■ **What you will do**
When you reach the line that contains "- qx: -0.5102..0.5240", begin copying exactly, and continue through the last line of the data; no pictures belong in the copy.

■ **Data segment**

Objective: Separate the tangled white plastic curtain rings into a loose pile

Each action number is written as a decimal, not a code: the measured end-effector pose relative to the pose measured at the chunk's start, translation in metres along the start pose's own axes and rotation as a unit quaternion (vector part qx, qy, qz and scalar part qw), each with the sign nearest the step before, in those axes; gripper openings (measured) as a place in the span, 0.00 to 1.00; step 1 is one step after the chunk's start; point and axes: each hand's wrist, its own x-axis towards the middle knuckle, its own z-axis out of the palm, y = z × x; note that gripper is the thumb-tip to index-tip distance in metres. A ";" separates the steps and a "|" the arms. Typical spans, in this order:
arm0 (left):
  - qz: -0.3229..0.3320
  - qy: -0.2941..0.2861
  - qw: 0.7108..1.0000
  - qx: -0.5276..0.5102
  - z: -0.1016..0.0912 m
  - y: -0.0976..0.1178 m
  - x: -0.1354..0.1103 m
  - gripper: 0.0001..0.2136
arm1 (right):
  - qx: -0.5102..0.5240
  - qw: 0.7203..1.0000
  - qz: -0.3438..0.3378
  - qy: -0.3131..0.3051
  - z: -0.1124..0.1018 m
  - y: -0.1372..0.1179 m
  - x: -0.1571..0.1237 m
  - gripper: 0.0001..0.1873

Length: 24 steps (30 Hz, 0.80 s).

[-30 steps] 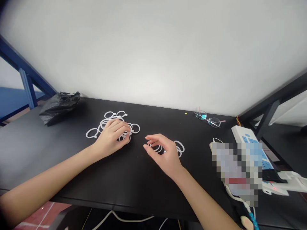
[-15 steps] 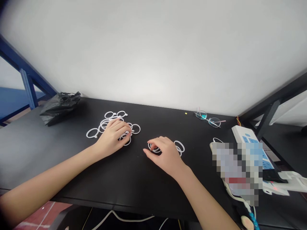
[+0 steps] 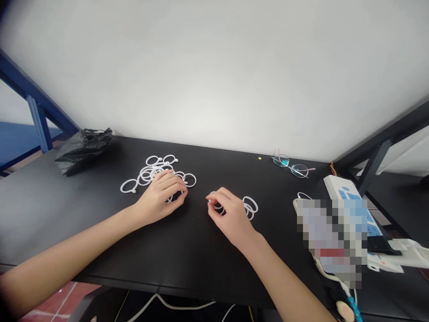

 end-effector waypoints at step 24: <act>0.072 -0.027 0.995 -0.063 0.000 0.011 -0.003 0.06 | 0.093 0.991 -0.078 0.055 0.005 -0.015 -0.001 0.11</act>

■ **Problem solution**
  - qx: -0.5102..0.5240
  - qw: 0.7203..1.0000
  - qz: -0.3438..0.3378
  - qy: -0.3131..0.3051
  - z: -0.1124..0.1018 m
  - y: -0.1372..0.1179 m
  - x: -0.1571..0.1237 m
  - gripper: 0.0001..0.1873

Length: 24 steps (30 Hz, 0.80 s).

[-30 steps] 
[-15 steps] 
[+0 steps] 

 end-effector waypoints at step 24: <act>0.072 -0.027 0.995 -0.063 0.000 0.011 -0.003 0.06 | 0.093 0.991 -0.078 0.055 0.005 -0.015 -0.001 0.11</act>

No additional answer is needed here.